R300 3DMARK2001 PROJECT COMPARE

Mummy · Aug 16, 2002

Well, one thing to consider is that with point sprites you arent going to get any sort of TnL cache so each vertex is transformed once, its like having a non indexed mesh, then i suppose hardware manufacturer dont care much about them as well (heh, who would use them in a game? nobody really, pc game industry sucks) they are probably not optimized much (in hardware).

What u guys think about FP TnL test in 3dmark 2001? i was wondering if using a simple vertex shader instead of the FP pipe would speed it up, since maybe FP pipe isnt improved much compared to VS and in case they emulate it with shaders maybe there's still some slowdown due to beta-drivers or bad optimization.

DemoCoder · Aug 16, 2002

Neeyik said:
The point sprite test, of course, has no polygons

Click to expand...

That's not entirely true as DX8 handles point sprites by rasterising a quad that has each vertex with the same colour (with the option of the texture coordinates being the same too). It's not a poly in the normal sense of things but it's still got vertices.

Surely that's the generic software fallback case? Specific IHV's could implement point sprites in a more optimal way than just generating a quad.

JohnH · Aug 16, 2002

Each point sprite is composed of 1 unique vertex which is unshared. The poly throughput mesh is composed of indexed triangle lists which if arranged to take account of the cache can cost as little as 0.5 vertices per triangle (or if you have a very large vertex cache...). So simple numbers, 1 Million point sprites require 1Million vertices to be transformed, 1 Million triangles arranged as a "perfect" mesh requires 0.5M vertices to be transformed, == 2x t&L perfromance difference.
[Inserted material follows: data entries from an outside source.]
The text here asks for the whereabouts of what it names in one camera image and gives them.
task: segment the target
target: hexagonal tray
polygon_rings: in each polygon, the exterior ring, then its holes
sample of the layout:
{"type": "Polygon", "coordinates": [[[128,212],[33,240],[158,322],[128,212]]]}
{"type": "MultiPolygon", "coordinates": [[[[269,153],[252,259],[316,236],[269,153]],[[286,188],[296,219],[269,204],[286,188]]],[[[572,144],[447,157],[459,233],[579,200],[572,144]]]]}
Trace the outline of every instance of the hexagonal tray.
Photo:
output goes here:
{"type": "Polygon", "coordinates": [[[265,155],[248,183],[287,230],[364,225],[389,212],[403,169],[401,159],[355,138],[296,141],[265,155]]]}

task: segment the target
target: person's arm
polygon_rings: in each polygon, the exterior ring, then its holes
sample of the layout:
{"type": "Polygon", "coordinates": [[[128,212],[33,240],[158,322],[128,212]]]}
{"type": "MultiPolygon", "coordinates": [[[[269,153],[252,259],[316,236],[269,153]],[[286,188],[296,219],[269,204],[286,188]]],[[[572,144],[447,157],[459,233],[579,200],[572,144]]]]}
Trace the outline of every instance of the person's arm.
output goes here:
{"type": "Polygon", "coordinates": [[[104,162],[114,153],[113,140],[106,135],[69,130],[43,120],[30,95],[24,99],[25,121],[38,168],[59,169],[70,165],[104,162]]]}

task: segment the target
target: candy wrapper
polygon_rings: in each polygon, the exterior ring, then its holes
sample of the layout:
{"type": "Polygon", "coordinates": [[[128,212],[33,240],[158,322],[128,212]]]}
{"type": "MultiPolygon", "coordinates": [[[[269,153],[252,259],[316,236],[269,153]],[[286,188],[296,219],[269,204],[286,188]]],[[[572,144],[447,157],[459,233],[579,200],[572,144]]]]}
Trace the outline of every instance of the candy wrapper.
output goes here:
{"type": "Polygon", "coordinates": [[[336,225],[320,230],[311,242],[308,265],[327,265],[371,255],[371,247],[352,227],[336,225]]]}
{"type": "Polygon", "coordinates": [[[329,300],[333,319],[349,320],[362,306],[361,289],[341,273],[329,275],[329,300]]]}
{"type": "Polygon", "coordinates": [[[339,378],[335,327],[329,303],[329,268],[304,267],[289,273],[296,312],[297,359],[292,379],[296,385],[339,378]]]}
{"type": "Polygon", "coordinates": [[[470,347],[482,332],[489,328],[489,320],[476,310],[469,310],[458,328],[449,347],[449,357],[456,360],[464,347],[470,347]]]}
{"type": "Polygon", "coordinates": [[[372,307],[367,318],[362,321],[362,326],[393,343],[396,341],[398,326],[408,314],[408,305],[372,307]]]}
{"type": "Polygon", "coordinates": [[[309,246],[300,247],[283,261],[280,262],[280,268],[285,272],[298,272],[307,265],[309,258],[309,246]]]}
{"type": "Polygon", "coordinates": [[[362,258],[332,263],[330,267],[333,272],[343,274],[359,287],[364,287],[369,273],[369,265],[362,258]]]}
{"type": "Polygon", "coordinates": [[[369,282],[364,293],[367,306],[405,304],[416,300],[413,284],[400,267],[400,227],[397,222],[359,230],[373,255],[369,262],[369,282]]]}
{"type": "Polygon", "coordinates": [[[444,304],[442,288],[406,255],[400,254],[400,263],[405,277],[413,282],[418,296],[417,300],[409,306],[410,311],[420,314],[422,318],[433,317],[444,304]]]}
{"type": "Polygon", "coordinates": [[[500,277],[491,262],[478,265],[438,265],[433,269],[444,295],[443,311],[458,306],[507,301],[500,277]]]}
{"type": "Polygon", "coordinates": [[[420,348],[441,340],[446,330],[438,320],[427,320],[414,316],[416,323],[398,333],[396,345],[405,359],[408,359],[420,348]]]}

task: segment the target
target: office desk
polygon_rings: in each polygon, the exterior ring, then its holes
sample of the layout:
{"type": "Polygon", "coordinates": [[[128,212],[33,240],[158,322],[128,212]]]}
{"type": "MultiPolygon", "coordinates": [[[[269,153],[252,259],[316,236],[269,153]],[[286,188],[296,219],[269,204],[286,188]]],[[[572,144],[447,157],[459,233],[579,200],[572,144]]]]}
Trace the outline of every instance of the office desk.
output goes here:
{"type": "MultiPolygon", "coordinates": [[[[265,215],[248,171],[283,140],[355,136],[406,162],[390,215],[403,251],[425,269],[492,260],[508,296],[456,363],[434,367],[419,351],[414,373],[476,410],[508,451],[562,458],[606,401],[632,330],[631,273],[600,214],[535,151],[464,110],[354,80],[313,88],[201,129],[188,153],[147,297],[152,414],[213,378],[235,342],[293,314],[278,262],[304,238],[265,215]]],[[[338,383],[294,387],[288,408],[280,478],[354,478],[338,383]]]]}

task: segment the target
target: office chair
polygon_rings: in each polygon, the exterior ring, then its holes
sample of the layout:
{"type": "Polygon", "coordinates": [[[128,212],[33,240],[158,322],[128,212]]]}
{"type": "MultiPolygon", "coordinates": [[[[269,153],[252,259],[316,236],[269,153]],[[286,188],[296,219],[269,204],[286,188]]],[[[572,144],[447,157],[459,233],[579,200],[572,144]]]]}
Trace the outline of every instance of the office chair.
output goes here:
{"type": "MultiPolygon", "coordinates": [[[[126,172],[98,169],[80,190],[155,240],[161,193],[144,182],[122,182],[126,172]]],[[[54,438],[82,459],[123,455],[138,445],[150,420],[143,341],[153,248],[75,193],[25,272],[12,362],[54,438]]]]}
Note, point sprites are still faster than just using triangles or quads for your sprite by a factor of 3 or 4 respectively. However current dx point sprites don't work with texture pages which means some developer don't like them (due to extra state changes).

Back face culling could be a factor as well, but only if rasterise poly throughput is the bottleneck...

Anyway, just my two peneth.
John.

Neeyik · Aug 16, 2002

It might be me just reading the DX8 SDK wrong but I get the distinct impression that this is how it's done for DX apps; in some ways it would explain the figures.

NVIDIA claim a vertex processing rate of 136Mverts/s - 4 verts/quad gives 34Mquads/sec. I know, I know, I know...this is all made up figures but I get around 30M point sprites per second in the tests.

Dio · Aug 16, 2002

Point sprites in general have 3 advantages:

1. They only require 1 position (but an additional point size), to be run through the vertex shader rather than 3 or 4.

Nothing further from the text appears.